Given the cost of materials and labor, that house must be cheaper to buy than to build, because land value doesn’t explain the difference.
Are there no jobs in Ohio? There aren’t many jobs in CA, either. The cost of heating and cooling? What accounts for the price difference? Maybe it’s the cost of upkeep: this place needs a riding vacuum cleaner.
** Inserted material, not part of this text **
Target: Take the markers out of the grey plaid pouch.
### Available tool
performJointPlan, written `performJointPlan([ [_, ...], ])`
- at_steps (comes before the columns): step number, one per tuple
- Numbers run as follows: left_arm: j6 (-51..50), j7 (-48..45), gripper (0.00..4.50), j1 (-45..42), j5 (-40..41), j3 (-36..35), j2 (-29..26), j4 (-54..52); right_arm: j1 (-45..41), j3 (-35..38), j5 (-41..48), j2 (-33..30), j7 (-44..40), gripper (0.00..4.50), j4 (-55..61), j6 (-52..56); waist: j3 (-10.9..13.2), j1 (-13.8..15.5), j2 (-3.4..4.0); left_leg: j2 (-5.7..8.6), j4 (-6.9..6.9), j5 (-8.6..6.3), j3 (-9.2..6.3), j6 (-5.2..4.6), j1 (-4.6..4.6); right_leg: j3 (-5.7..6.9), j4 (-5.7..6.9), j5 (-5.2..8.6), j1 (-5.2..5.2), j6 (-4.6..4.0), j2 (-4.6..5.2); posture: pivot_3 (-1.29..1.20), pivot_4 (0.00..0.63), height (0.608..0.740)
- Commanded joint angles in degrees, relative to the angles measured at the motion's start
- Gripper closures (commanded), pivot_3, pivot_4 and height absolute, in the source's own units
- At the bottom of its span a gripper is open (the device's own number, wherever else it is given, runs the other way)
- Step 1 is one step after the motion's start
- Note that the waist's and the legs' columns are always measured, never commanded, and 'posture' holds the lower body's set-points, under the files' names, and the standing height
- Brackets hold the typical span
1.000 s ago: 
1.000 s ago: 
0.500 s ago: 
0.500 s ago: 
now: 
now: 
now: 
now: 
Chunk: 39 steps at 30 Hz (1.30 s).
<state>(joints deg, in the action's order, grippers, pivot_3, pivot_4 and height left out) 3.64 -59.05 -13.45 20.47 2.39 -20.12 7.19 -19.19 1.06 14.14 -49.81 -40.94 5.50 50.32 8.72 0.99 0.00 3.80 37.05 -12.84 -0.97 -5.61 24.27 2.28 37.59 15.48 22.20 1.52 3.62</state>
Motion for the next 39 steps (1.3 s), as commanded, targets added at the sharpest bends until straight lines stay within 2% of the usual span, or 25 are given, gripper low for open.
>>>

California may be out of whack. No wonder people are leaving the state–one doesn’t even need to be rich to live like a king, in Ohio!
Joe Felice says
In general, housing prices are determined by (and we all learned this in Real Estate 101) location, location and location. Houses in a desirable area are usually more expensive. Land costs more, building costs are greater, and insurance even costs more. If you watch HGTV “House Hunters,” you can easily see this. Houses seem to be the cheapest in Texas and in most places in the south. I have also noted cheaper houses in parts of the mid-west than here where I live (Denver area). Because so-many people want to live here and are moving here, housing prices are outrageous–I mean ‘way out of line. When I watch HH, I am amazed that you can get twice the house in many parts of the country than in others, such as here. However, California is not one of them, nor is the area around New York City. Even within states or regions, however, homes farther away from large cities are less expensive than those near the cities. I guess it boils down to supply & demand. It is just a fact of life that housing (rentals & purchases) are more expensive in places where people choose to move and live.
Rudy says
I don’t think I’ve ever seen a step down shower before! I dig that green tile in their too. Almost every picture you have here makes you pause for a second and think “what am I looking at exactly?” Very clever and interesting. Another gem.
KakiMack says
I’ve never heard of Kettering, Ohio, but I would totally move there if I could have this house. I adore all the different textures, and the bathrooms are incredible! The only thing I would change is the kitchen.